10.2 Avoid Double Parsing in candy:matchable?candy:match Chains

Observation: The interpreter often calls candy:matchable? first, and if it returns #t, immediately calls candy:match. Each call re-parses both lists and rebuilds the matrix.

Opportunity: Provide a combined entry point:

(define (candy:match-if-possible parameter-template argument-list)
  (let ([rest (private-segment parameter-template)]
        [ready (private-segment argument-list)])
    (and (candy:matchable?/presegmented rest ready)
         (candy:match/presegmented rest ready))))

This halves the segment-parsing work in the common case.

10.3 Replace walk’s append with a Tail-Recursive Accumulator

Observation: walk uses (append left right) at every branch. For a template with k repeated segments, the total number of emitted pairs is O(n^k) in the worst case, and each append is O(length).

Opportunity: Rewrite walk as a tail-recursive function that takes an accumulator list and conses results onto it. This does not affect correctness (the current builder guarantees a single path), but it removes the quadratic append penalty.

10.4 Use a Fixed-size Functional Matrix Instead of a Mutable Vector

Observation: The current matrix is a flat mutable vector allocated with:

(make-vector (* (+ 1 m) (+ 1 n)) 'unused)

For typical m, n < 10, this vector has < 121 cells. Allocation and mutation overhead dominate.

Opportunity: Represent the matrix as a nested list or a small fixed-size record (e.g. 5×5, 10×10, 20×20 tiers) and build it functionally. Chez Scheme’s generational GC is very fast for short-lived small objects; avoiding matrix-set! / matrix-take indirection may actually be faster.


11. Synthesis — How Bugs in syntax-candy Ripple Outward

syntax-candy sits at a narrow but critical chokepoint. Every lambda application and every macro expansion in the type interpreter passes through it. Because the rest of the pipeline (Cartesian product, recursive interpretation, deduplication) is designed to be robust to noise, the symptoms of syntax-candy bugs are rarely crashes.
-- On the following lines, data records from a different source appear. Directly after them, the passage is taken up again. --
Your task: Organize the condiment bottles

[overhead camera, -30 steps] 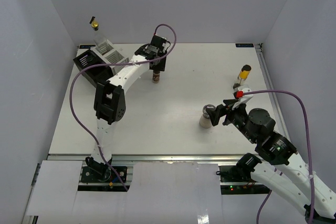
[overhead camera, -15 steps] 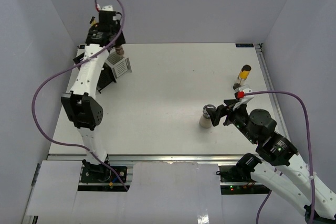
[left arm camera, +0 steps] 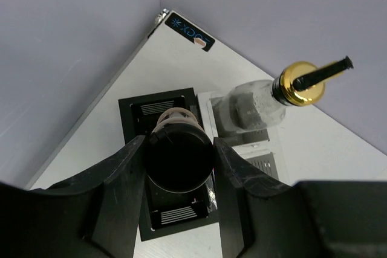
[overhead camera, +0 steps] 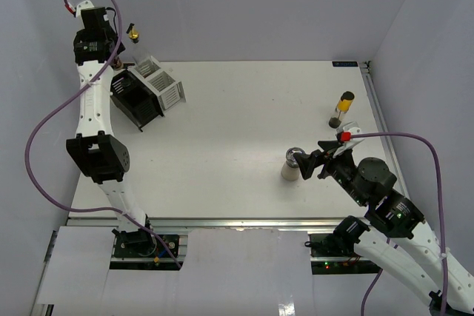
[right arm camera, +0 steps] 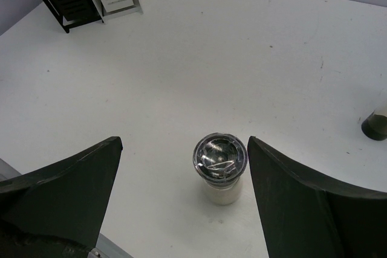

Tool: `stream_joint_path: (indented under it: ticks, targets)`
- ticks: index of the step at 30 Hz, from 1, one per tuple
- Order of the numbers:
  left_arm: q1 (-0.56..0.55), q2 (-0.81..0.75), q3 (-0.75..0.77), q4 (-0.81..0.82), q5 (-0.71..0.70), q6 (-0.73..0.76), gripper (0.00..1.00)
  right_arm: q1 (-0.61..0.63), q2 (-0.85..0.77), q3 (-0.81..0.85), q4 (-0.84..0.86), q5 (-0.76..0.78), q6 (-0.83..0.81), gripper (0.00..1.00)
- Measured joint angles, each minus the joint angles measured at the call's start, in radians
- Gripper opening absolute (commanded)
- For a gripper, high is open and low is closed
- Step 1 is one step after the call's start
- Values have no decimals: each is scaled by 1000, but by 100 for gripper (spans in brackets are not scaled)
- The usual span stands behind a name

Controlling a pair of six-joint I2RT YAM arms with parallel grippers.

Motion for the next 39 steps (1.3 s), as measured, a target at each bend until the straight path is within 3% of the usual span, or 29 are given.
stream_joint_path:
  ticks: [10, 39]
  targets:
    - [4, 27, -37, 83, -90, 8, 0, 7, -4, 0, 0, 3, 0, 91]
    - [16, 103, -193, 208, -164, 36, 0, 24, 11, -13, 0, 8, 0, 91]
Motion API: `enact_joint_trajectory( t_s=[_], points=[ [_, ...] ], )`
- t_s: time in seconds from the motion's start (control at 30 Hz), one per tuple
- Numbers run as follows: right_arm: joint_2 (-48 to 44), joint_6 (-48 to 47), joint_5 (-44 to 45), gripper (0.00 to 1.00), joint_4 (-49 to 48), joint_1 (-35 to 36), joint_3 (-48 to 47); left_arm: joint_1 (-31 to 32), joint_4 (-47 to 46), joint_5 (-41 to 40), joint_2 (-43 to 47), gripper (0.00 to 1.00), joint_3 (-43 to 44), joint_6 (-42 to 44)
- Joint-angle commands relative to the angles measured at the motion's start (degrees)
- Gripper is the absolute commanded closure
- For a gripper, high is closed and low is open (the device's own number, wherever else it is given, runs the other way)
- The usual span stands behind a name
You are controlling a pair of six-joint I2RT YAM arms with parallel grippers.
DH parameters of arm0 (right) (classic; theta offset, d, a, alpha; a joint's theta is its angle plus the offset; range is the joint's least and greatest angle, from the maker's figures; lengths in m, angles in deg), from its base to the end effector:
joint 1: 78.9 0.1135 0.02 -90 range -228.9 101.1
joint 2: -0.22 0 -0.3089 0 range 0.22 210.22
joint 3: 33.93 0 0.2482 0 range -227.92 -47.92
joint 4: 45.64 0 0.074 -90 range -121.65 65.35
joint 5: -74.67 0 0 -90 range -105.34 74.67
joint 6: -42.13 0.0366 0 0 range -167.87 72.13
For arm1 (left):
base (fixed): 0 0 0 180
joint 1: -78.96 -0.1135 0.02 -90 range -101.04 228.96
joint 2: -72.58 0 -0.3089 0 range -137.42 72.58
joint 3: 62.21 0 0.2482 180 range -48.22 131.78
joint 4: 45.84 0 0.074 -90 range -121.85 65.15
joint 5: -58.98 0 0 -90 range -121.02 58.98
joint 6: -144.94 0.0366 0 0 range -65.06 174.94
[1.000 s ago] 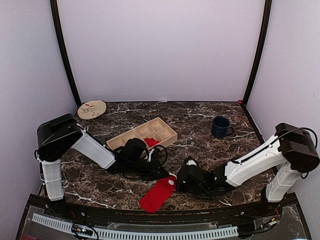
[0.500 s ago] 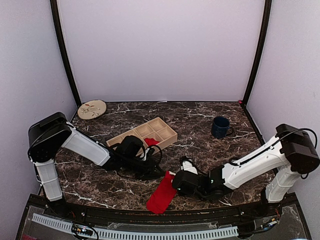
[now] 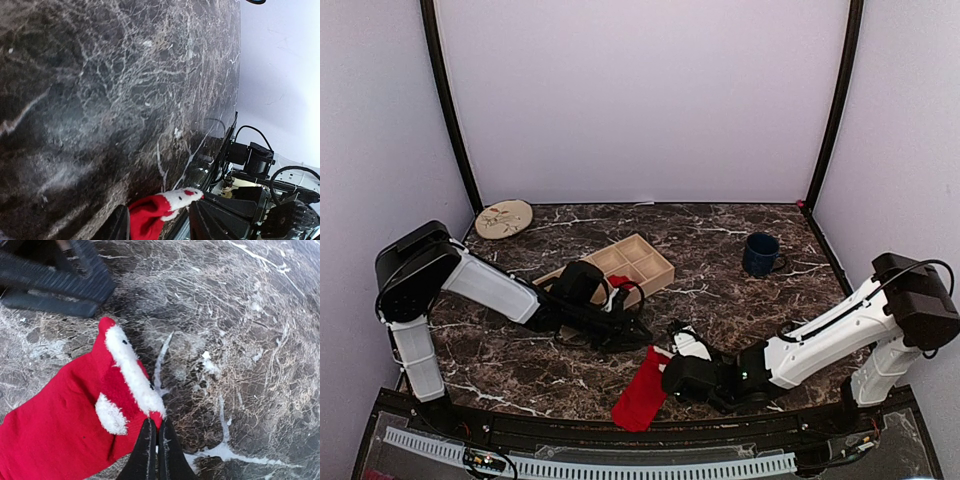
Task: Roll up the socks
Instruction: Roll the sock at the center of the board.
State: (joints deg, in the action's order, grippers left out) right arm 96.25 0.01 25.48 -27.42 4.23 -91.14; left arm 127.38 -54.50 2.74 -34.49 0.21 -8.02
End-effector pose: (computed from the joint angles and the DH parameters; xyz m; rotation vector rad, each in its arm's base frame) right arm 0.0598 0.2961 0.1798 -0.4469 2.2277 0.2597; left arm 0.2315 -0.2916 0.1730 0.0705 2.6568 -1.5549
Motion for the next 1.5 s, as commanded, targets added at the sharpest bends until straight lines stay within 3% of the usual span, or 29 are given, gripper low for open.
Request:
enact_joint_trajectory(
  t_s=[0.0,0.43,1.03,1.47],
  points=[
    [0.7,-4.5,2.5,1.0,-1.9,1.4,0.3,-2.0,-1.6,2.7,-1.7,0.56,1.1,1.1],
    [0.8,-7.5,5.2,1.0,-1.9,3.6,0.3,-2.5,6.9,13.1,-6.0,0.51,6.6,3.9],
    [2.6,-9.7,8.6,1.0,-1.5,5.0,-1.1,-1.5,23.4,12.7,-0.7,0.5,7.5,6.1],
    [4.8,-11.2,9.6,1.0,-2.4,6.9,-2.8,-1.0,19.4,12.0,-2.4,0.47,11.7,0.9]
  ],
)
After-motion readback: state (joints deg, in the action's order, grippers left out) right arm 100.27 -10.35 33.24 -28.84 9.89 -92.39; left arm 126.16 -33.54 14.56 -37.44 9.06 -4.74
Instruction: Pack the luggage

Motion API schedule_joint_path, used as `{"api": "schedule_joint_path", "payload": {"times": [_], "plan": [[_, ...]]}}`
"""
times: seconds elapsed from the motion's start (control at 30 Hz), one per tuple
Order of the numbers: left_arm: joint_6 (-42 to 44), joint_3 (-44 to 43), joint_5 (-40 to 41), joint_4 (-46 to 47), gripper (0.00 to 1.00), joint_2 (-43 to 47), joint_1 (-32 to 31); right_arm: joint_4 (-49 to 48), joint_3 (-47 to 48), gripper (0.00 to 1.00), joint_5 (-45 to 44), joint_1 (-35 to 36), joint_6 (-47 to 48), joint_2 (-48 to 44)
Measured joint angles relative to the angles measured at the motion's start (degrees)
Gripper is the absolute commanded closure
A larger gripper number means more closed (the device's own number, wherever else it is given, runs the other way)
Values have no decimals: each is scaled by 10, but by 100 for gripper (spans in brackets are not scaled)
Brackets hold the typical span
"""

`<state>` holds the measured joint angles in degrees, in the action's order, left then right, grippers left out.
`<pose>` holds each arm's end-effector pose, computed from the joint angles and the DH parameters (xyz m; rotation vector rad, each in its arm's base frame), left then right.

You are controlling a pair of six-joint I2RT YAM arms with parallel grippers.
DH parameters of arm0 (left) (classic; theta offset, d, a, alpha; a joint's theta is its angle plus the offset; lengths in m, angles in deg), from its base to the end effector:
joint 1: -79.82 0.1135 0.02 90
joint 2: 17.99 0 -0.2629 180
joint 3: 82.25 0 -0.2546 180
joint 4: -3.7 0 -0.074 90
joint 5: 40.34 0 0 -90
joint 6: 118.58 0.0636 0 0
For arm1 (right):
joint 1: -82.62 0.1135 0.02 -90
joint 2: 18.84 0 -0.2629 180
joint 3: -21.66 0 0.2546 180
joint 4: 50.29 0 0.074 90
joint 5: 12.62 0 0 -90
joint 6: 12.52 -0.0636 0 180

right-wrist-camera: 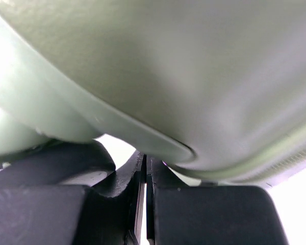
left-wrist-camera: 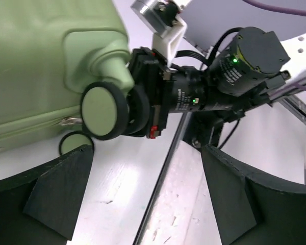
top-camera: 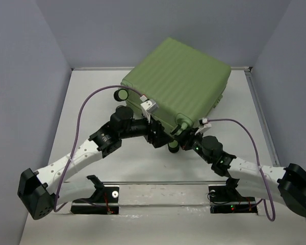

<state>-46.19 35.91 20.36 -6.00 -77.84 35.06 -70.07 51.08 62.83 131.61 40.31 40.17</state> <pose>0.1703 -0.2127 0.3323 0.8243 1.6575 -1.2201 0.1693 0.1703 0.1901 0.0071 1.8197 0.8718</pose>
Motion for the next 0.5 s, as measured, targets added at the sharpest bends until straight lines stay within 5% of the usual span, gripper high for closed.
{"api": "schedule_joint_path", "payload": {"times": [0.3,0.5], "plan": [[-40,-27,2,89,2,-151,-63,63,-39,93,-6,-3,-11,-117],[-77,-97,18,130,20,-259,-82,53,-69,93,-2,1,11,-156]]}}
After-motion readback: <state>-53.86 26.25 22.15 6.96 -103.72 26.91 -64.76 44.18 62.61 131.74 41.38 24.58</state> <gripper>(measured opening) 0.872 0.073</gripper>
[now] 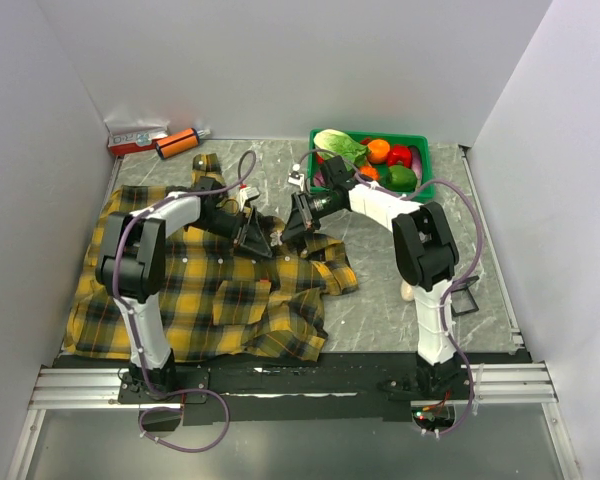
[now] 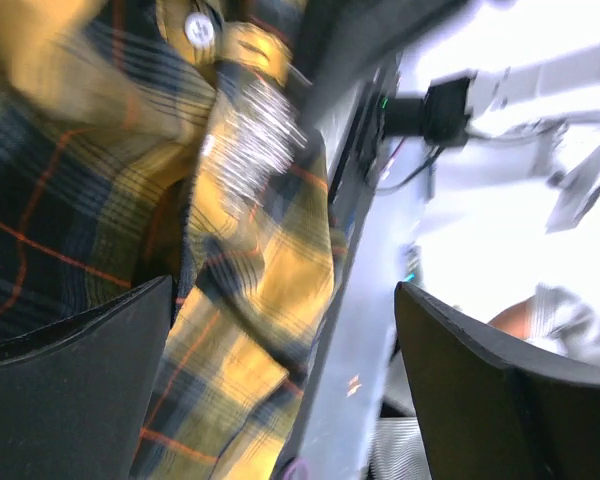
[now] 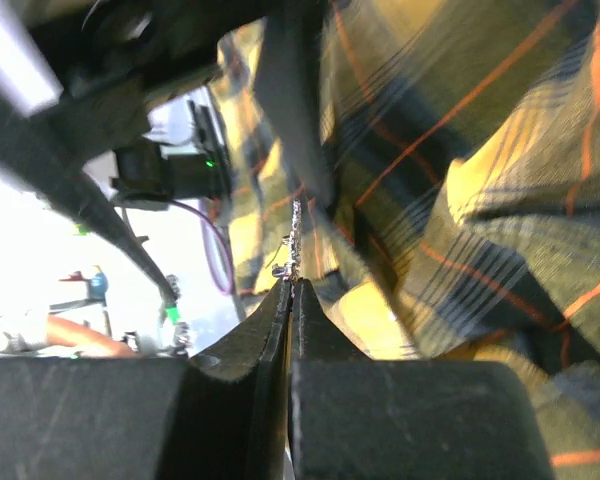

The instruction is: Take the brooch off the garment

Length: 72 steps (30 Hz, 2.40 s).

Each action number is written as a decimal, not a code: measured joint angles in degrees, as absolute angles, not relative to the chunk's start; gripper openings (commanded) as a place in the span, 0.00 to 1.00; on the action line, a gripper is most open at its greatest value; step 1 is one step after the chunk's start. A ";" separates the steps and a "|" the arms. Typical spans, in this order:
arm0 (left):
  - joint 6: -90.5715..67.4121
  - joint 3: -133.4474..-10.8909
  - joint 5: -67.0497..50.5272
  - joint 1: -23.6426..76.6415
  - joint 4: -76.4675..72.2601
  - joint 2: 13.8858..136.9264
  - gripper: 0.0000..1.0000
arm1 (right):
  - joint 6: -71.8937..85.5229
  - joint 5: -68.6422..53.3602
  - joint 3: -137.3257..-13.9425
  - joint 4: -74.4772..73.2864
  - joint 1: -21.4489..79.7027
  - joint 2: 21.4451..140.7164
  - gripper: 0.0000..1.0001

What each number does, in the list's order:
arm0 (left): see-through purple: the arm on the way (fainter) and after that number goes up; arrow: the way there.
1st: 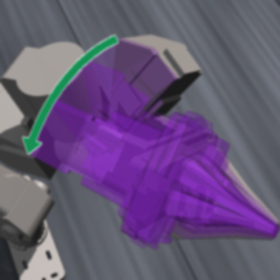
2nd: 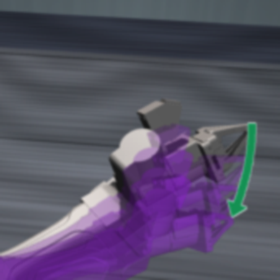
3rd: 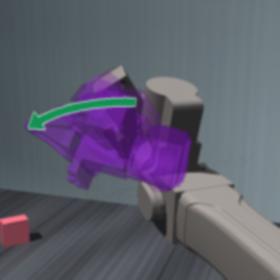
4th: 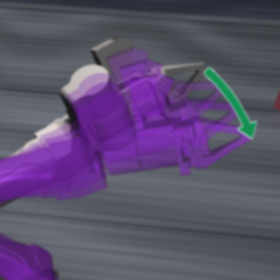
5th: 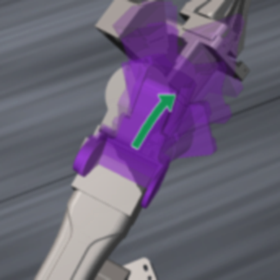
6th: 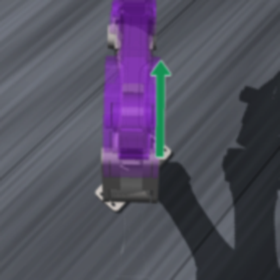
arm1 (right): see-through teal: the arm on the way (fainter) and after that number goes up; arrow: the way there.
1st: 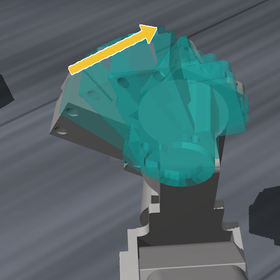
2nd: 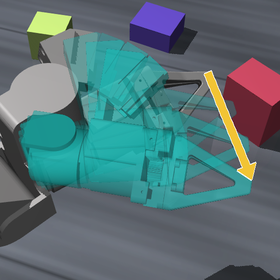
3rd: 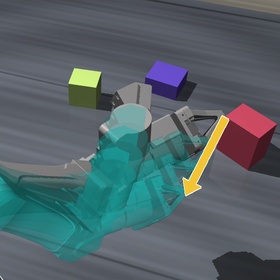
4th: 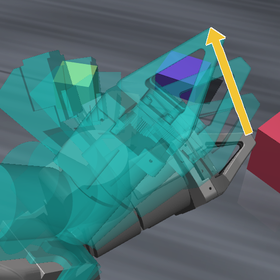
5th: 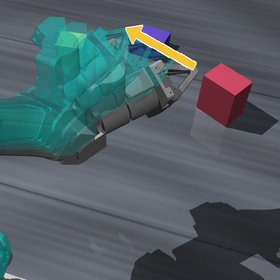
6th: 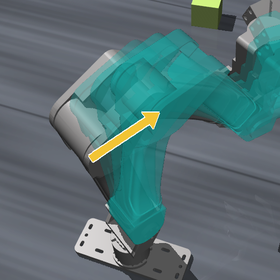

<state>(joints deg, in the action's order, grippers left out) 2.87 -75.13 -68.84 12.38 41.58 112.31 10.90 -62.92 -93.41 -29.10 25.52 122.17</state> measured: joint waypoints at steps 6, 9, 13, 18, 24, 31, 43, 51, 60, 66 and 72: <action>10.20 -71.50 -63.51 8.40 44.60 105.36 0.96 | 18.52 -66.98 -93.41 -21.89 24.25 124.68 0.00; 5.89 -66.17 -58.67 3.75 40.05 98.94 0.96 | 20.45 -68.73 -93.41 -19.55 23.46 124.86 0.00; -0.25 -65.87 -55.61 1.48 34.24 94.52 0.96 | 21.65 -69.76 -93.41 -17.45 22.65 124.75 0.00; -6.42 -69.10 -56.42 2.48 28.56 95.26 0.94 | 21.08 -71.37 -93.76 -17.54 21.87 122.61 0.00; -8.80 -78.28 -61.30 2.81 25.63 96.97 0.98 | 20.49 -76.23 -97.49 -15.31 19.88 116.66 0.01; 3.99 -103.04 -64.64 8.25 36.73 106.52 0.95 | 17.26 -79.33 -105.91 -12.91 18.35 113.60 0.01; 4.58 -107.87 -67.22 14.87 37.06 108.86 0.83 | 17.04 -79.83 -106.04 -11.77 18.37 113.62 0.01; -2.87 -106.87 -69.23 15.03 31.00 108.92 0.70 | 16.45 -79.57 -105.41 -11.70 18.37 113.60 0.01; -6.37 -105.60 -69.30 16.10 28.32 108.95 0.67 | 15.07 -79.35 -104.95 -12.27 18.39 113.25 0.01; -6.96 -105.10 -68.69 16.27 27.75 108.99 0.64 | 14.92 -79.26 -104.66 -12.45 18.39 113.14 0.01; -6.96 -105.08 -66.96 16.27 27.77 109.03 0.61 | 14.22 -79.15 -104.66 -12.86 18.48 113.01 0.01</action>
Instead they are:

Symptom in the type system Likely syntax-candy root cause
A parameter’s type is unexpectedly something? after macro expansion Bug B or D — binding was lost or mis-grouped
init-workspace aborts with unhandled exception Bug C — malformed template raises string

This makes syntax-candy a high-leverage target for hardening: a small, well-tested module with ~300 lines of code that, if fixed, improves both correctness and performance across the entire type system.